COVID-19 Related Scams
Taking advantage of current events is a common tactic that cybercriminals use to fuel their malicious activities. With the global pandemic of COVID-19 and an overwhelming desire for the most current information, it can be difficult for users to ensure they are clicking on reliable resources. So far, the state and its partners have seen malicious activity come through just about every channel: email, social media, text and phone messages, and misleading or malicious websites.
The range of current malicious activity attempting to exploit COVID-19 worldwide varies.

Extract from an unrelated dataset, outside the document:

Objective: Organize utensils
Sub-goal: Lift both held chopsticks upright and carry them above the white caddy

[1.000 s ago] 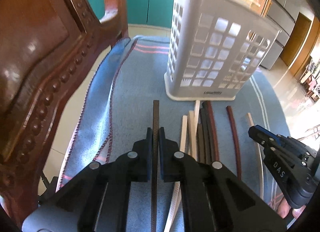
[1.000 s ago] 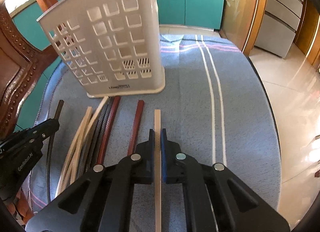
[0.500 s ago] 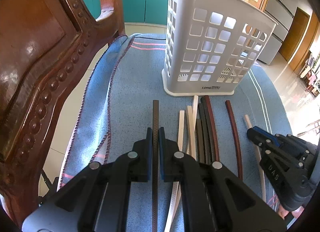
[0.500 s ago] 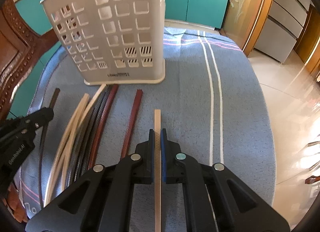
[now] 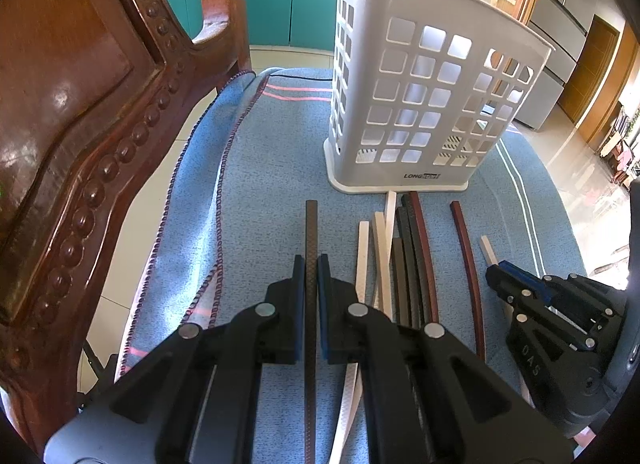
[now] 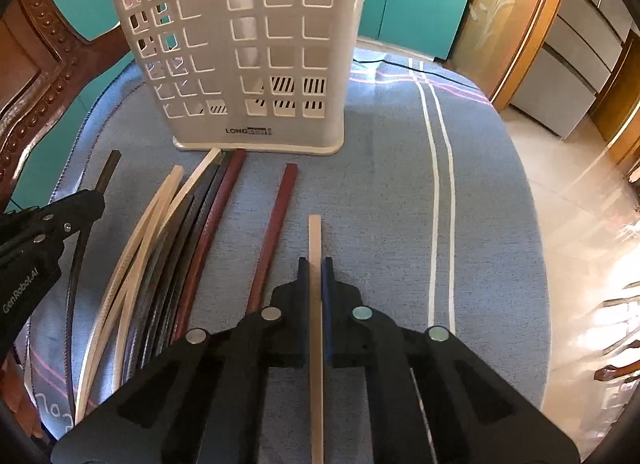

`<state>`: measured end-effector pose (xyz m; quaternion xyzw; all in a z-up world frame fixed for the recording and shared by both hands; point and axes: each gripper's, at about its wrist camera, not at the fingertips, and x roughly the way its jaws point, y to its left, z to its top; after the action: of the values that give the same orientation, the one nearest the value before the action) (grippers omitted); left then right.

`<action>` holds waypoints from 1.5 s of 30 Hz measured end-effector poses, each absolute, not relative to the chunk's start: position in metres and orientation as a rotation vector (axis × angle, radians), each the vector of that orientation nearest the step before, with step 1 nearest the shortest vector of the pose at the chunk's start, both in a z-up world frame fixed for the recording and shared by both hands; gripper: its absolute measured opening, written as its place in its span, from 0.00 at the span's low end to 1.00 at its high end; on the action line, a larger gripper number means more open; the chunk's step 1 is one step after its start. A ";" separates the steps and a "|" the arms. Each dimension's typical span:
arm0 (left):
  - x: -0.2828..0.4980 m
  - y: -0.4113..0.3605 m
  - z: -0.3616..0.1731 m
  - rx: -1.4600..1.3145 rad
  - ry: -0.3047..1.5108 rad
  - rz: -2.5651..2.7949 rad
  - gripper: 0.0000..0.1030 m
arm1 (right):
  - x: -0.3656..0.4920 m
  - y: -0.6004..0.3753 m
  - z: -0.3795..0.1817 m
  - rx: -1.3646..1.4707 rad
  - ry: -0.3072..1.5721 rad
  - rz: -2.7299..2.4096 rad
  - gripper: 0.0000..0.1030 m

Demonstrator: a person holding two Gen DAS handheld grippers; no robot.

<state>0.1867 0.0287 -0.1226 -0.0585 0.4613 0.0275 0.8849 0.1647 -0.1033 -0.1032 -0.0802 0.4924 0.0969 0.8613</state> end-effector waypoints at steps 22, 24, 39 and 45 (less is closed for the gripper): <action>0.155 0.034 -0.075 -0.167 0.804 0.001 0.07 | 0.113 -0.167 0.016 0.069 0.700 0.302 0.06; 0.149 0.033 -0.065 -0.173 0.783 -0.010 0.07 | 0.110 -0.167 0.020 0.072 0.695 0.306 0.06; 0.103 0.049 0.093 -0.266 0.450 -0.171 0.07 | 0.081 -0.209 0.106 0.220 0.518 0.357 0.07; 0.116 0.060 0.143 -0.327 0.264 -0.138 0.07 | 0.093 -0.214 0.155 0.266 0.406 0.375 0.07</action>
<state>0.1155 0.0603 0.1434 -0.1623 0.1310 -0.0687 0.9756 0.0930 -0.2141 0.1546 0.1308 0.1998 0.1845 0.9534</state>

A few common examples include:
- Fake tests or cures. Individuals and businesses have been selling or marketing fake “cures” or “test kits” for COVID-19. These cures and test kits are unreliable, at best, and the scammers are simply taking advantage of the current pandemic to re-label products intended for other purposes. For more information on fraudulent actors and tests, check out resources from the U.S. Food and Drug Administration (FDA).
- Illegitimate health organizations. Cyber criminals posing as affiliates to the World Health Organization (WHO), the Centers for Disease Control and Prevention (CDC), doctor’s offices, and other health organizations will try to lure you into clicking a link, visiting a website, opening an attachment that is infected with malware, or sharing sensitive information. This malicious activity might originate as a notice that you have been infected, your COVID-19 test results came back, or as a news story about what is happening around the world.
- Malicious websites. Fake websites and applications that claim to share COVID-19 related information will instead install malware, steal your personal information or cause other harm. In these instances, the websites and applications may claim to share news, testing results or other resources. However, they are only seeking login credentials, bank account information or a means to infect your devices with malware.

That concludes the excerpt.